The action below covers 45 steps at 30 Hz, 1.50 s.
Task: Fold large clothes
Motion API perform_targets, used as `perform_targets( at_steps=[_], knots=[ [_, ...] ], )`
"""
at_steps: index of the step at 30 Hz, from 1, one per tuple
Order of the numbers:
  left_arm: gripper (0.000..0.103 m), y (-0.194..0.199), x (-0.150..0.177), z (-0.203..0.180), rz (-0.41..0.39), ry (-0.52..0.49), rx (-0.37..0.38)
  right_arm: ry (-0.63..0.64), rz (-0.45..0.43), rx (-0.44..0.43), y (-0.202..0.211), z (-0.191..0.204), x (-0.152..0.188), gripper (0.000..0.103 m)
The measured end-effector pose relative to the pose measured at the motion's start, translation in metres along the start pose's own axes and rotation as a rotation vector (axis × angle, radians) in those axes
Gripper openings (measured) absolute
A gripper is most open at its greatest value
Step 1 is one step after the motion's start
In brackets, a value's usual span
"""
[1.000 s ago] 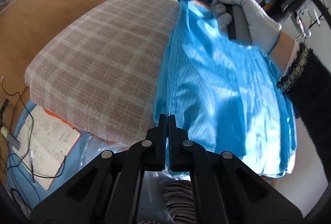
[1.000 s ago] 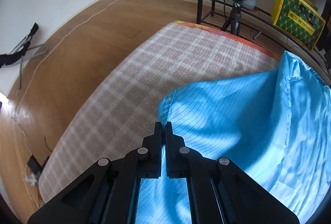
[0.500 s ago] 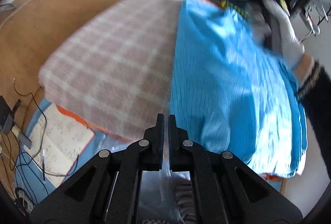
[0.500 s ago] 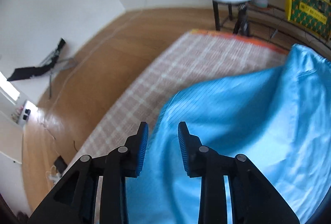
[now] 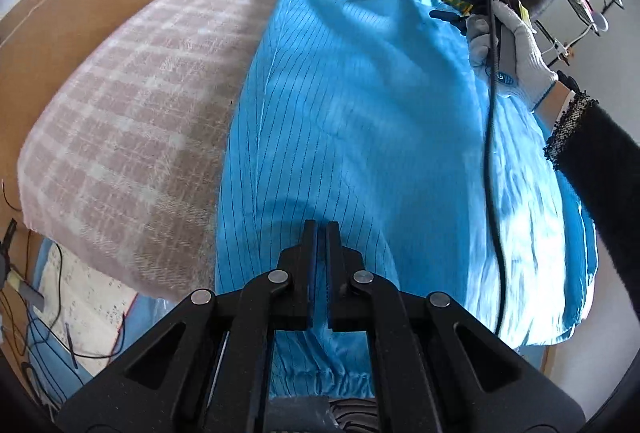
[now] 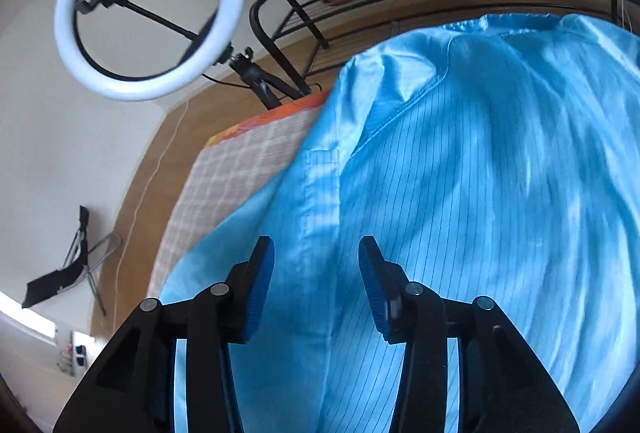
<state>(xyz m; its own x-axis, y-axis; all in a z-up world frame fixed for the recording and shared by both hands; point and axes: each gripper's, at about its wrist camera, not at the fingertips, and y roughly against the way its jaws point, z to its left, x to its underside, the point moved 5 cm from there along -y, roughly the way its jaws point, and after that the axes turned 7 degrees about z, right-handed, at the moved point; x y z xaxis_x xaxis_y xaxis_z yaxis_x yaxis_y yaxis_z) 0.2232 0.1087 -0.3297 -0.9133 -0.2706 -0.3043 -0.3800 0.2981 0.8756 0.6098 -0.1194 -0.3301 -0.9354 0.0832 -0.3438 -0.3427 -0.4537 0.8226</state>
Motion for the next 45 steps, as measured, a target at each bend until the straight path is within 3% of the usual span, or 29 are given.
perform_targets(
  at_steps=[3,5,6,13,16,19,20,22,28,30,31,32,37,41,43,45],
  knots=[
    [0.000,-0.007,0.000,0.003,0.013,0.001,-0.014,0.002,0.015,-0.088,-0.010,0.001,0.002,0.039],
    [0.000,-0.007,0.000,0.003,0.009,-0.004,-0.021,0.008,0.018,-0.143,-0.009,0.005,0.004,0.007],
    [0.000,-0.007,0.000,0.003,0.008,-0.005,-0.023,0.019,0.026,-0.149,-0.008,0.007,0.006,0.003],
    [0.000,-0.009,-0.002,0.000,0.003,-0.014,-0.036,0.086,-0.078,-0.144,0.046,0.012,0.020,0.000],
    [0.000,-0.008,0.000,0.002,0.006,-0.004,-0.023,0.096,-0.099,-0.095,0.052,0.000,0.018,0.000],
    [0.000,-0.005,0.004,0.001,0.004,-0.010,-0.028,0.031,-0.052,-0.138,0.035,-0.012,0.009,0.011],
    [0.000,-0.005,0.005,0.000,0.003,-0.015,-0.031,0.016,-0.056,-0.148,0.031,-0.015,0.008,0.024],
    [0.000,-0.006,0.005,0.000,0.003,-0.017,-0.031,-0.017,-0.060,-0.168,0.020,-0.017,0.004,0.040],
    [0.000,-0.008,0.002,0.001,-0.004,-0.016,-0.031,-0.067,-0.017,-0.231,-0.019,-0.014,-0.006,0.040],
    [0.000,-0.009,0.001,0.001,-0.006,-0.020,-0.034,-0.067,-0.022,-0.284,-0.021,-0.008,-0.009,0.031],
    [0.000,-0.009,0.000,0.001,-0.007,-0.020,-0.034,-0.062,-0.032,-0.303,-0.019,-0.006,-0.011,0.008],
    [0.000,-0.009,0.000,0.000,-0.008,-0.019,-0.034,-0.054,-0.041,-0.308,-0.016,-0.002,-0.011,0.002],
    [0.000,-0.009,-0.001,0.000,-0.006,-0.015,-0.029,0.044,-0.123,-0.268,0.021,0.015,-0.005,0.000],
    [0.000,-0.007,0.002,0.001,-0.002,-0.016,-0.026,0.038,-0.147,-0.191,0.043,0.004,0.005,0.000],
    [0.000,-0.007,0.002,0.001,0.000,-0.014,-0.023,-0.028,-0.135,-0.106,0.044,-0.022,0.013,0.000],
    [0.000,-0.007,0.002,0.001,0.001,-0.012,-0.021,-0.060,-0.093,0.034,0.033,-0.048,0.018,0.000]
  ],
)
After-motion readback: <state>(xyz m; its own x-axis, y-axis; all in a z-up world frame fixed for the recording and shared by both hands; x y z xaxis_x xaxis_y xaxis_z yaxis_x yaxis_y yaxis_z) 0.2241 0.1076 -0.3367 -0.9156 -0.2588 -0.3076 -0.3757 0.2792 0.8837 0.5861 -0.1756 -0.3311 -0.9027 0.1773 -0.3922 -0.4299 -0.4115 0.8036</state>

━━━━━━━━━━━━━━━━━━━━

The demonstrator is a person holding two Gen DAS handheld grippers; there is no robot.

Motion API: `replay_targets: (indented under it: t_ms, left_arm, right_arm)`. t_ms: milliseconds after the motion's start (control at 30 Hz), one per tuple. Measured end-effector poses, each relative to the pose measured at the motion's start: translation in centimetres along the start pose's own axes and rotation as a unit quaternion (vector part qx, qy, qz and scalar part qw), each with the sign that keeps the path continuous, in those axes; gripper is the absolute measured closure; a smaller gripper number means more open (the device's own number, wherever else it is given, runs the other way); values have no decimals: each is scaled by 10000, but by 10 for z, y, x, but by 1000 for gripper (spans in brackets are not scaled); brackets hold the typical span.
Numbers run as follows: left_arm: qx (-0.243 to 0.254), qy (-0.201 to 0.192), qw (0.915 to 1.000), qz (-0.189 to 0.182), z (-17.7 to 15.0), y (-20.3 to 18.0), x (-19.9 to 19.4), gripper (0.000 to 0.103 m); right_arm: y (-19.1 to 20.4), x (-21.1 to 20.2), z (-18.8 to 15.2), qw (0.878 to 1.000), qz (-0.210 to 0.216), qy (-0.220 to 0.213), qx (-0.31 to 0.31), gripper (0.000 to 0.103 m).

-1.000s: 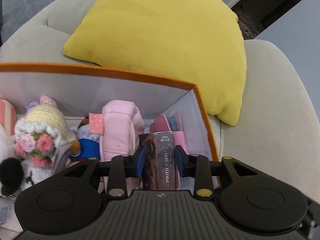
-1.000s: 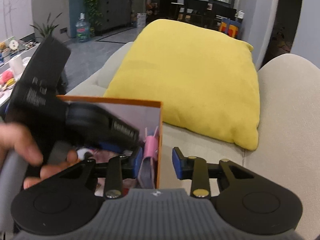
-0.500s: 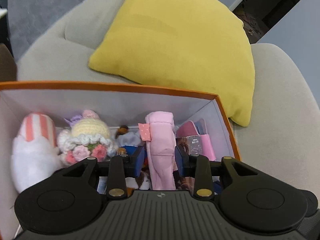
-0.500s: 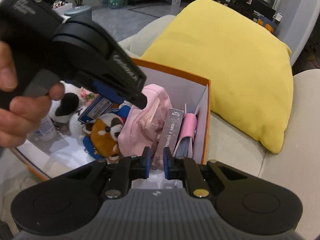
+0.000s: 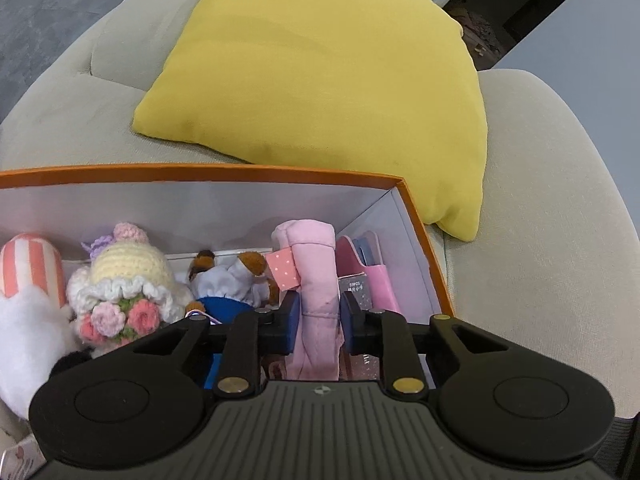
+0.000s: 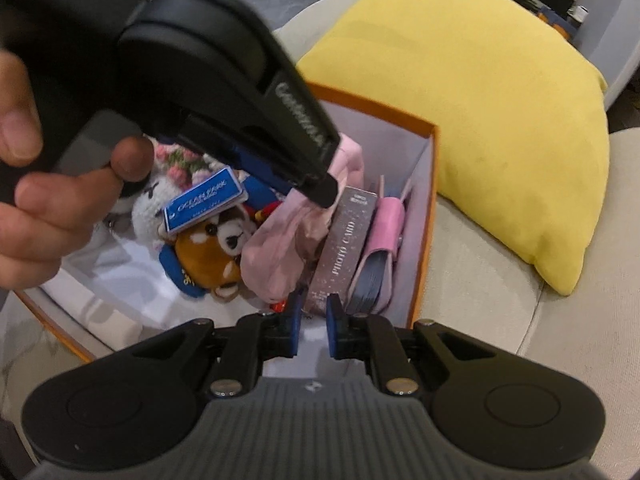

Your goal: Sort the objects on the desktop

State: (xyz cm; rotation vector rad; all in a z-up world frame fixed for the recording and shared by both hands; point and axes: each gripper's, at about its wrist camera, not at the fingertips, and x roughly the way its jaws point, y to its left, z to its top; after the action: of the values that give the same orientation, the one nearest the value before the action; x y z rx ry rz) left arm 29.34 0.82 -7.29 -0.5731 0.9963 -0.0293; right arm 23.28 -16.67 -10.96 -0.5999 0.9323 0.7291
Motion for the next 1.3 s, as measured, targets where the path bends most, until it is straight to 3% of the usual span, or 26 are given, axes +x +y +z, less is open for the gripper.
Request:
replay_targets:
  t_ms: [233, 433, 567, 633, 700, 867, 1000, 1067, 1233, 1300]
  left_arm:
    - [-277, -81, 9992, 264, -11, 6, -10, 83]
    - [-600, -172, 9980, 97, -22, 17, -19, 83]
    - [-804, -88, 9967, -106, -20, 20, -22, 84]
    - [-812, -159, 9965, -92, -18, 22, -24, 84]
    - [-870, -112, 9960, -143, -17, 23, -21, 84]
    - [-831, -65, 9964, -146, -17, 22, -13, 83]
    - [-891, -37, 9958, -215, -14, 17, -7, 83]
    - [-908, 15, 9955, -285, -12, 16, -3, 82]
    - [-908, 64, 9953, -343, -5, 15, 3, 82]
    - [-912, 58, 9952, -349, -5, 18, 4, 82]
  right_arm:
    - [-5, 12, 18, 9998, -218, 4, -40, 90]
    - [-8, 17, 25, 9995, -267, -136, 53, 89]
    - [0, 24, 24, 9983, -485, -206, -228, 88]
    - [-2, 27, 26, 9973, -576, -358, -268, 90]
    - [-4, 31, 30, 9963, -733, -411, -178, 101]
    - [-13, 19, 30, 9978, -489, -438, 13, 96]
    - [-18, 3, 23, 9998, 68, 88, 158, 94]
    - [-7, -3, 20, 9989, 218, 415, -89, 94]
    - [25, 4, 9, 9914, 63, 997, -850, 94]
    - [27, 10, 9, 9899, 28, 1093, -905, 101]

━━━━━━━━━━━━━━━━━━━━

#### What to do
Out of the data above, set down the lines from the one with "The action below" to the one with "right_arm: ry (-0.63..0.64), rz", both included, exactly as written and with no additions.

#### Output
The action below covers 45 steps at 30 Hz, 1.50 s.
Task: Fold large clothes
Motion API perform_targets, used as `perform_targets( at_steps=[_], knots=[ [_, ...] ], )`
"""
at_steps: index of the step at 30 Hz, from 1, one per tuple
Order of the numbers:
  left_arm: gripper (0.000..0.103 m), y (-0.194..0.199), x (-0.150..0.177), z (-0.203..0.180), rz (-0.41..0.39), ry (-0.52..0.49), rx (-0.37..0.38)
  right_arm: ry (-0.63..0.64), rz (-0.45..0.43), rx (-0.44..0.43), y (-0.202..0.211), z (-0.191..0.204), x (-0.152..0.188), gripper (0.000..0.103 m)

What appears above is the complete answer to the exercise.